◆ Records provided:
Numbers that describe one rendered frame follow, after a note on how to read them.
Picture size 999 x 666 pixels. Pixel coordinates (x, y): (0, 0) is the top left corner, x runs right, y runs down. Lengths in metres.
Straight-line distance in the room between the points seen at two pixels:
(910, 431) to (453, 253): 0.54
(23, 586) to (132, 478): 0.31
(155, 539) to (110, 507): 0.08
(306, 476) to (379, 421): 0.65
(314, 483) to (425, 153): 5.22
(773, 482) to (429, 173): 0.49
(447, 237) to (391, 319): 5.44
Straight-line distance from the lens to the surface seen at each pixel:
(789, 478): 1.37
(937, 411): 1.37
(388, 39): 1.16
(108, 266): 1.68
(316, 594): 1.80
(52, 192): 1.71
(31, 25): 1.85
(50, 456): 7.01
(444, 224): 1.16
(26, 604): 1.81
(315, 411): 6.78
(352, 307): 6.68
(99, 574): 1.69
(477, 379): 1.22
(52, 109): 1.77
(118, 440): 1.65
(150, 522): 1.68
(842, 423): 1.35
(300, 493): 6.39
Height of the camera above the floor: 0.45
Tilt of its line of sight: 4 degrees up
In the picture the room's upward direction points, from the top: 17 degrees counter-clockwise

--

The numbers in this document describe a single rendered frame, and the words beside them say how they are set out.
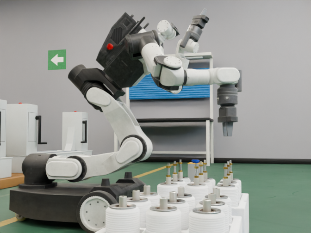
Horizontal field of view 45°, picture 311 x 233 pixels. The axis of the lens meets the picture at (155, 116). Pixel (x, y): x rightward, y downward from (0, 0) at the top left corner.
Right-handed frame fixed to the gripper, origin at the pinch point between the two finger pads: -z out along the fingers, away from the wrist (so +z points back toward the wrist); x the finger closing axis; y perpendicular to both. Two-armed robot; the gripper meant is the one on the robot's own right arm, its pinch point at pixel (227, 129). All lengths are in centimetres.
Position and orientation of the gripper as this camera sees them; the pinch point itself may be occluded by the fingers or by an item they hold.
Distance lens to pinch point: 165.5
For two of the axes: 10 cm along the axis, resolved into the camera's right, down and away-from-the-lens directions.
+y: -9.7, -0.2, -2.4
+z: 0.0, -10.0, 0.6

* * *

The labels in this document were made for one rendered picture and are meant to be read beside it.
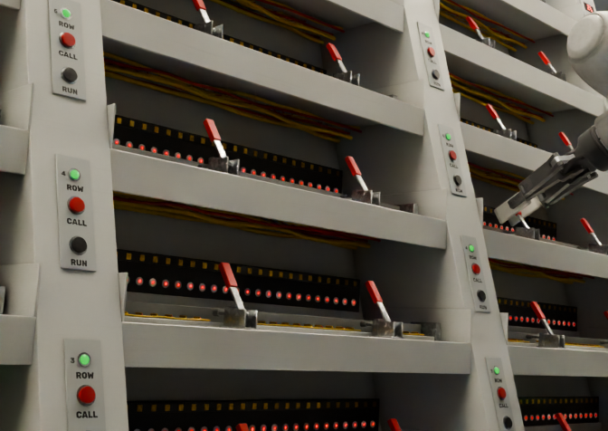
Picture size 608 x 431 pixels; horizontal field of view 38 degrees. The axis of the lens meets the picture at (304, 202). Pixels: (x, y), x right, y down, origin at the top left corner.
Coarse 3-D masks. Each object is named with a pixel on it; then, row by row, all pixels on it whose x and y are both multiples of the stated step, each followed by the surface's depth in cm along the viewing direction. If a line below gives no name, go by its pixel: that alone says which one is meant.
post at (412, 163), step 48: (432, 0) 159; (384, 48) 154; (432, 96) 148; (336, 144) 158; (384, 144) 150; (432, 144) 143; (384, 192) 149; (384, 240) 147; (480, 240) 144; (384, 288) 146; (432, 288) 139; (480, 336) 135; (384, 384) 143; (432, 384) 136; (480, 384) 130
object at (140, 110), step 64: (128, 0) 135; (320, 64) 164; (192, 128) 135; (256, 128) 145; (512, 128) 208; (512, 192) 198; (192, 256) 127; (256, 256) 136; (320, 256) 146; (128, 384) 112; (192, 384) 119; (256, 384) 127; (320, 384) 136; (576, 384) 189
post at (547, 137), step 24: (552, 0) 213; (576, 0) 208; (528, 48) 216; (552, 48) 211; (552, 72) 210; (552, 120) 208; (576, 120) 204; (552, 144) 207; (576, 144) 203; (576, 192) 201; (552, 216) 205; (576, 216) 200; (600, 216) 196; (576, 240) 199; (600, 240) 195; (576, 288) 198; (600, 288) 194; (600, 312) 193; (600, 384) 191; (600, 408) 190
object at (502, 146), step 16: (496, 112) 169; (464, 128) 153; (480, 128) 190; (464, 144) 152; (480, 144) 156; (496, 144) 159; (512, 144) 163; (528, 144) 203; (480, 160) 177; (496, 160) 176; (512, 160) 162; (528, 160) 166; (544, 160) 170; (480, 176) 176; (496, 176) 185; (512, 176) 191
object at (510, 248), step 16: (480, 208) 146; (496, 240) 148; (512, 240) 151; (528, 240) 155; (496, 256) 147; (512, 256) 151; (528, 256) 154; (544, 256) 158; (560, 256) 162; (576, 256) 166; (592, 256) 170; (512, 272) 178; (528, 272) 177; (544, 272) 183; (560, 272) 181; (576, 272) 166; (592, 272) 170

◆ What you need to do:
Return only the part above that opens with the line containing "The labels in" and closes with the line containing "post at (412, 163), step", exactly and with both ends, skipping the pictures.

◆ Answer:
The labels in this document were made for one rendered picture and are meant to be read beside it.
Picture size 608 x 431 pixels; horizontal field of view 38 degrees. The axis of the lens meets the picture at (304, 202). Pixels: (x, y), x right, y down, origin at the top left corner.
Coarse 3-D masks. Each object is named with a pixel on it; then, row by row, all pixels on it whose x and y are both multiples of the stated step, each followed by the surface's depth in cm along the viewing direction. If a line below gives no name, go by its pixel: that alone says which one is meant.
post at (412, 163), step 48: (432, 0) 159; (384, 48) 154; (432, 96) 148; (336, 144) 158; (384, 144) 150; (432, 144) 143; (384, 192) 149; (384, 240) 147; (480, 240) 144; (384, 288) 146; (432, 288) 139; (480, 336) 135; (384, 384) 143; (432, 384) 136; (480, 384) 130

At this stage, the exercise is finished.